When she started to write, she thought back to the big, glitzy novels she had enjoyed reading while growing up. "The economy in Ghana collapsed in the 1970s and 1980s. There wasn't a huge amount of entertainment or diversion so we just used to read huge amounts. Because there weren't any bookstores, you would read whatever somebody who was coming back from Britain or the States would bring. I read everything from Mills & Boon to Jackie Collins and Shirley Conran."

Like Rianne, Lokko was sent to an English boarding school at the age of 16. "Really, it was more of a finishing school. There was a lot of emphasis on skills," she chuckles. "Home economics. How to get a man. But it was an interesting time to be at boarding school. There was a lot of Nigerian oil wealth around and my school took in a whole bunch of Nigerian girls. There were quite a lot of culture clashes. I did a lot of mediating between conflicting groups."

She won a place at Oxford to study Hebrew and Arabic but dropped out after a term, following her boyfriend to the US, where she lived for four years in Los Angeles, gathering, though she did not know it, material for her books. "I think I met the widest range of people, all sorts, from drug-dealers to academics. LA is just a mad, mad place." She returned to London in the late Eighties to study architecture, but by the time she was seeking a placement for her fourth year, the country was deep in recession, leading her to seek opportunities in South Africa. She went on to become a lecturer in architecture - she is now visiting professor at the University of Westminster - and is passionate about how the discipline can better understand issues of race and identity.

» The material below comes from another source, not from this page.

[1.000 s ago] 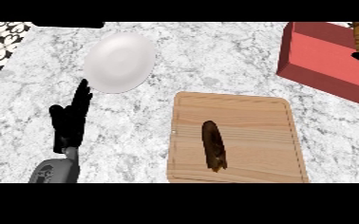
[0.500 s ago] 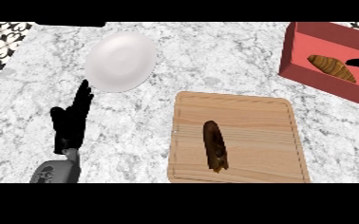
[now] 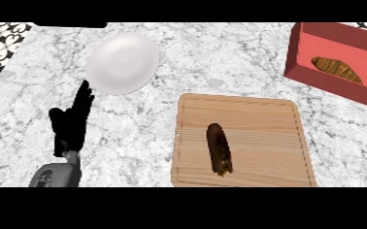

"I'VE TRIED TO ARGUE that architecture is not just a technical discipline, it's also a cultural discipline, and issues of history, identity and migration are very much part of the culture," she says. "Different cultures look at space, surface, line, beauty, and have different ways of understanding them. I'm interested in trying to make a space where students can explore these things. Architecture in Britain bangs on endlessly about attracting different sorts of students, but my experience of teaching African and black students is that they feel alienated from it because the discipline is incredibly Western."

Most of her time is now spent in Ghana, where she is building a house - "I can't tell you how stressful that is," she laughs - though she resolves to spend two months every year in Scotland writing. "It's very difficult to work in Ghana, it's too social. I wanted to go somewhere where I feel comfortable. People said, 'Why don't you go to the south of France?' but I really like Scotland. I still have certain memories of things like the light, the smell, the sound." Last year, she spent the autumn in the Pentlands writing her second novel, Saffron Skies, which will be published in March. When I met her, she was in a cottage in the Borders, working on her third book.

But Ghana is home? "Yes, although I miss Britain. I go there for two months and I'm dying to come back, I come here and I'm dying to go home. It's lucky because writing can let me do that.

"The only trouble is, when I start a new book, I order truckloads of reference books. Then when I finish, I've got a 23-kilo weight allowance to go back to Accra. I'm always begging for an upgrade so I can take my books!"